From the data below, retype exactly the lines starting with the one that contains "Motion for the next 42" and ending with the one that contains "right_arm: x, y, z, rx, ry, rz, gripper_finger", both included.

═══ DATA TO EXAMINE ═══

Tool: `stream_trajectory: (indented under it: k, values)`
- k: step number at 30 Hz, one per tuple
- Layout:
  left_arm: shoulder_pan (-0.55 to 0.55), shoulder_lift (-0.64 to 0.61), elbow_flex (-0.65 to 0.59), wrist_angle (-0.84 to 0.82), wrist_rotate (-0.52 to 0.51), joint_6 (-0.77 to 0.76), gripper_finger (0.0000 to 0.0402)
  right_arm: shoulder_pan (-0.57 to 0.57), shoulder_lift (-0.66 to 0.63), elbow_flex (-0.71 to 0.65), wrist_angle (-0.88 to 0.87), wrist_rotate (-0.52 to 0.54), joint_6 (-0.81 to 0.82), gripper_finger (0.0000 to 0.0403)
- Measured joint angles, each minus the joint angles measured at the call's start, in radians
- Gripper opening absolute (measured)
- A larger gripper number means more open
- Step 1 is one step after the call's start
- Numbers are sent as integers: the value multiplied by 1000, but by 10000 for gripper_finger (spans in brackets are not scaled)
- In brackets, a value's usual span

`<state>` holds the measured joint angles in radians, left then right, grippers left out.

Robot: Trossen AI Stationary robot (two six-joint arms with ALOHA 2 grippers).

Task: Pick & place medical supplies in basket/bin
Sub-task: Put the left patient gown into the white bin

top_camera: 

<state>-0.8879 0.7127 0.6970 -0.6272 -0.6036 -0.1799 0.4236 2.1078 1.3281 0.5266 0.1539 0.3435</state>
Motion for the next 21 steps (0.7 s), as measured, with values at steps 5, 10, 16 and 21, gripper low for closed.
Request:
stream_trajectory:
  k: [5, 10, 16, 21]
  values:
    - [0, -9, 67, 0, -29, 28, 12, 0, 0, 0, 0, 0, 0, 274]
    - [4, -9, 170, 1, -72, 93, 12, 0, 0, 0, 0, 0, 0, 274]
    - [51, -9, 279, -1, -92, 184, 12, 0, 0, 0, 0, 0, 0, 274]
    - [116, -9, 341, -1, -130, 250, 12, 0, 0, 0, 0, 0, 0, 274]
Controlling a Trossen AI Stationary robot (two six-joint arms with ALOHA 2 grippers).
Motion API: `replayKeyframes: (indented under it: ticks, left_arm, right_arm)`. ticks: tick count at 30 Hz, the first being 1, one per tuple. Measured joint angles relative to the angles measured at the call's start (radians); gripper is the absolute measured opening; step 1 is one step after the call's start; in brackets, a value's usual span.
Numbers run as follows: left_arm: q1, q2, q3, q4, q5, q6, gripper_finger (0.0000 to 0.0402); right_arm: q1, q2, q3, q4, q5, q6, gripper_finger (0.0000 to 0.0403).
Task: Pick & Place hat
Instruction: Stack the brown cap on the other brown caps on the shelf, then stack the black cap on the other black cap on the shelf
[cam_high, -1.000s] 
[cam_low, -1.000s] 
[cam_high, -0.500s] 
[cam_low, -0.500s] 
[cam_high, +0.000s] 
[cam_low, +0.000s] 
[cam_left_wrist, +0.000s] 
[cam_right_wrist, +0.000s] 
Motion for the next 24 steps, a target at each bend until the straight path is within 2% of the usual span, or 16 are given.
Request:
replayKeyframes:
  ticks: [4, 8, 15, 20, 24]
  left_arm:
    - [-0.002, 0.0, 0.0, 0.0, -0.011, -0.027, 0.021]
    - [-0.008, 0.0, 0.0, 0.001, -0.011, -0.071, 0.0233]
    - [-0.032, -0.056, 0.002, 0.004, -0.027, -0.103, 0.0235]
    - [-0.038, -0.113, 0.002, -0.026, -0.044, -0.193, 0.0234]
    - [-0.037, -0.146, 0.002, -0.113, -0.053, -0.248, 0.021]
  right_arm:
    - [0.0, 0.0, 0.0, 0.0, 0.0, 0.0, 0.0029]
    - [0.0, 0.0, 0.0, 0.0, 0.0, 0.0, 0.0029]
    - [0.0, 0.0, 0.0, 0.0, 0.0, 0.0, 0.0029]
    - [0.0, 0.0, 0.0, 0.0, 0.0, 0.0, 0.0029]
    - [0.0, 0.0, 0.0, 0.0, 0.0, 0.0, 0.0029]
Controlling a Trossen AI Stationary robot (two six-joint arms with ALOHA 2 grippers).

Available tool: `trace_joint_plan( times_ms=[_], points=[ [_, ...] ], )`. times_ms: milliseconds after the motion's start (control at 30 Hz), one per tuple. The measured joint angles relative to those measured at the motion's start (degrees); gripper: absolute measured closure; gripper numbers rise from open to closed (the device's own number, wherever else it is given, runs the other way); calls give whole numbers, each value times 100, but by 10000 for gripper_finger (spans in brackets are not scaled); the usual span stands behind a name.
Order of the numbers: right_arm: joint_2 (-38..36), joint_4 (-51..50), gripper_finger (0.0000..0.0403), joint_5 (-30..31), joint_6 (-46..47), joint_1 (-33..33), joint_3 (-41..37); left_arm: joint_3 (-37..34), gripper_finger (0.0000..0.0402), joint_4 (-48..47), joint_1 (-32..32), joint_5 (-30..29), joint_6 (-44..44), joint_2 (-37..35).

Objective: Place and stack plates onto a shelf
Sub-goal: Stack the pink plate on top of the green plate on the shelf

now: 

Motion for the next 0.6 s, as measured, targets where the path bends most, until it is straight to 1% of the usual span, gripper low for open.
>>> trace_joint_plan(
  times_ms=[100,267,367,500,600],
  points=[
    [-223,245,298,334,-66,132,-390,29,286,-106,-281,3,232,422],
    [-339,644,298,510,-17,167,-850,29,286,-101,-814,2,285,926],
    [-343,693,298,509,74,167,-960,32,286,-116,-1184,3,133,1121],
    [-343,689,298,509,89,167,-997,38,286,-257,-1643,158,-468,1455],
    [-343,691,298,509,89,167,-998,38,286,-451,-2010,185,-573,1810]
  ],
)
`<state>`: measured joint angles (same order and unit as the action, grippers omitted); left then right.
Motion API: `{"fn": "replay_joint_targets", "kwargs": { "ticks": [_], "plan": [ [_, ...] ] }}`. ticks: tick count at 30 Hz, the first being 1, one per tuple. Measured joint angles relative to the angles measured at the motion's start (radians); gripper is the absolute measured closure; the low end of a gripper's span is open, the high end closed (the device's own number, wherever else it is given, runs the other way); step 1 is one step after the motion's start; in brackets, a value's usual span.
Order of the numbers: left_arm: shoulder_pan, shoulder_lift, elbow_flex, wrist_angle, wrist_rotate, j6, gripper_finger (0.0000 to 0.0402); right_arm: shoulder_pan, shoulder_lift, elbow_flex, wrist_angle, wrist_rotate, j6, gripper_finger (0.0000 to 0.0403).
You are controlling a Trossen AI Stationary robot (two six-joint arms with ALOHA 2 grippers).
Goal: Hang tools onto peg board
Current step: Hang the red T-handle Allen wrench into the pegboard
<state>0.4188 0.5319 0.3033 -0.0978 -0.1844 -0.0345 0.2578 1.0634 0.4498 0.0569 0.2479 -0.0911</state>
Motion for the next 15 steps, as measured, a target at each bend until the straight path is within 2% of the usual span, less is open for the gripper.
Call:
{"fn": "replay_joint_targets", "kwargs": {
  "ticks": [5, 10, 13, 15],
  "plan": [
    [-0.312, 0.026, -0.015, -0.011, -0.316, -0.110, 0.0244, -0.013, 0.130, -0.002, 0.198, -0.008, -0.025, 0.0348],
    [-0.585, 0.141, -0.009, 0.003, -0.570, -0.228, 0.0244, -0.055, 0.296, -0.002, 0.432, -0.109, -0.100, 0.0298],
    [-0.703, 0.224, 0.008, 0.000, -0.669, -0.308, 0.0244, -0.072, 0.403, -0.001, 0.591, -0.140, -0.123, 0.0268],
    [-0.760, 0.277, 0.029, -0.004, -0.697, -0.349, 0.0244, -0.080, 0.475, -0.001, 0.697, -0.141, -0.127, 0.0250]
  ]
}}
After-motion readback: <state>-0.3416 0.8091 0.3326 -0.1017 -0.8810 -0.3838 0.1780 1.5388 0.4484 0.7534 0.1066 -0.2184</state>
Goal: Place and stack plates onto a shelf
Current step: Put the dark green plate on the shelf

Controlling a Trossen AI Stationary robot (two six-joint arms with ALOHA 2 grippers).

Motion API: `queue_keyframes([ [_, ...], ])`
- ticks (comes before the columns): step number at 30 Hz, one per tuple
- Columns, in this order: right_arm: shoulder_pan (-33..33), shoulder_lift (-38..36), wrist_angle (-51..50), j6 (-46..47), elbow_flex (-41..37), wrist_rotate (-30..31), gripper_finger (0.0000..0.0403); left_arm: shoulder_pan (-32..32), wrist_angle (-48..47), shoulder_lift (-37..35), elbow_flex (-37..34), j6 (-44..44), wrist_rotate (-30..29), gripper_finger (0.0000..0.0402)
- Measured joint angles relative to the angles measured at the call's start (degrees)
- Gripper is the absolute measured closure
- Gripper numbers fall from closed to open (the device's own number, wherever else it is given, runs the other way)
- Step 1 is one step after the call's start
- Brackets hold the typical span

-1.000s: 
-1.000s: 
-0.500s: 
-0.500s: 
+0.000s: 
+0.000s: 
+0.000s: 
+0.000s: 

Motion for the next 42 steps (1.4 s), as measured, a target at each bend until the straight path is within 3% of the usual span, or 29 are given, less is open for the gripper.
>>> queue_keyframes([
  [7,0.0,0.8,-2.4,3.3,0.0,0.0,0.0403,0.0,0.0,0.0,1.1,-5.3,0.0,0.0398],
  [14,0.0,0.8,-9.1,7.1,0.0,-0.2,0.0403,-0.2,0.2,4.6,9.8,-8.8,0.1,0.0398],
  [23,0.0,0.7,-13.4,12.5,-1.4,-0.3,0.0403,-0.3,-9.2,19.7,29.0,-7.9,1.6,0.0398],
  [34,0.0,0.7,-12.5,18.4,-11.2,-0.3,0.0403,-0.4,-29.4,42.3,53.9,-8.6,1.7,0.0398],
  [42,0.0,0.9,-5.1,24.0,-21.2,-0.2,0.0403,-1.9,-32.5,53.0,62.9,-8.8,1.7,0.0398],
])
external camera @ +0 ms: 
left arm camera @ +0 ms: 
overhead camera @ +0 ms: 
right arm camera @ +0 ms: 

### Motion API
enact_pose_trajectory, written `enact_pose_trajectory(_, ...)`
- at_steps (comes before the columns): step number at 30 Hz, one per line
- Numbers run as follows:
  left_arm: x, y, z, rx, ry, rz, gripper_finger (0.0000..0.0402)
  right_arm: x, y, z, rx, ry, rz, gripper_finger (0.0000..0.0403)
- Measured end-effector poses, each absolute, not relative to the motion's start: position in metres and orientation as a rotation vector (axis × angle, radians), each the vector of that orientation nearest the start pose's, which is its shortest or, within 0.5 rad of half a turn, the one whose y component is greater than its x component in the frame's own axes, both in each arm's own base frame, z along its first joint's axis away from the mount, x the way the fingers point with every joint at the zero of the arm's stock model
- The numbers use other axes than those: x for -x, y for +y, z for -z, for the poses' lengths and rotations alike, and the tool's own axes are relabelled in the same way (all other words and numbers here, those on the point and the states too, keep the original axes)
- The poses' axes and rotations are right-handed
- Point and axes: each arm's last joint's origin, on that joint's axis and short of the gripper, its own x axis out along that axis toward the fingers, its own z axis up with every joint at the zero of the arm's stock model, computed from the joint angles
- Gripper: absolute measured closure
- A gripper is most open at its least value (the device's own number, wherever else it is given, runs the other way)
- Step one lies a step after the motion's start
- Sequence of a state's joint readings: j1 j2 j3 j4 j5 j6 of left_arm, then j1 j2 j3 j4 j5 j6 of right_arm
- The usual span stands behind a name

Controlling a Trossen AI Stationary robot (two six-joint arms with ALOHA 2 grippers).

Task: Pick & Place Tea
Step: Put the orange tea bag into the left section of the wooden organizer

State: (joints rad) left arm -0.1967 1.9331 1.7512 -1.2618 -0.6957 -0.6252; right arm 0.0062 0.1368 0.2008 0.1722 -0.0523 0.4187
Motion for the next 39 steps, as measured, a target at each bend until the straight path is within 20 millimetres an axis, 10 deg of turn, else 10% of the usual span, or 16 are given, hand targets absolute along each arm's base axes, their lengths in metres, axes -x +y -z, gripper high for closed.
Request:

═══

*SOLUTION TO THE PROBLEM*.
Motion for the next 42 steps (1.4 s), as measured, a target at each bend until the straight path is within 3% of the usual span, or 29 are given, less is open for the gripper.
>>> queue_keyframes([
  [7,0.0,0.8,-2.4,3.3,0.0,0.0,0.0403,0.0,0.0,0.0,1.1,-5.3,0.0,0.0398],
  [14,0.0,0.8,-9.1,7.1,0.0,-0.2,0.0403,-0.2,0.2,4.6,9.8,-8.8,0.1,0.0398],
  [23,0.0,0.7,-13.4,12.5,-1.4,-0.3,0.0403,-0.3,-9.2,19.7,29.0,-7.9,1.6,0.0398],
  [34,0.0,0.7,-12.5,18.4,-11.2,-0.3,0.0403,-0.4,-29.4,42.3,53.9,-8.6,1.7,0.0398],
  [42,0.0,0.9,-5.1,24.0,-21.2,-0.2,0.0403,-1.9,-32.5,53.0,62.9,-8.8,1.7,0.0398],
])
external camera @ +0 ms: 
left arm camera @ +0 ms: 
overhead camera @ +0 ms: 
right arm camera @ +0 ms: 

### Motion API
enact_pose_trajectory, written `enact_pose_trajectory(_, ...)`
- at_steps (comes before the columns): step number at 30 Hz, one per line
- Numbers run as follows:
  left_arm: x, y, z, rx, ry, rz, gripper_finger (0.0000..0.0402)
  right_arm: x, y, z, rx, ry, rz, gripper_finger (0.0000..0.0403)

The complete answer has been presented.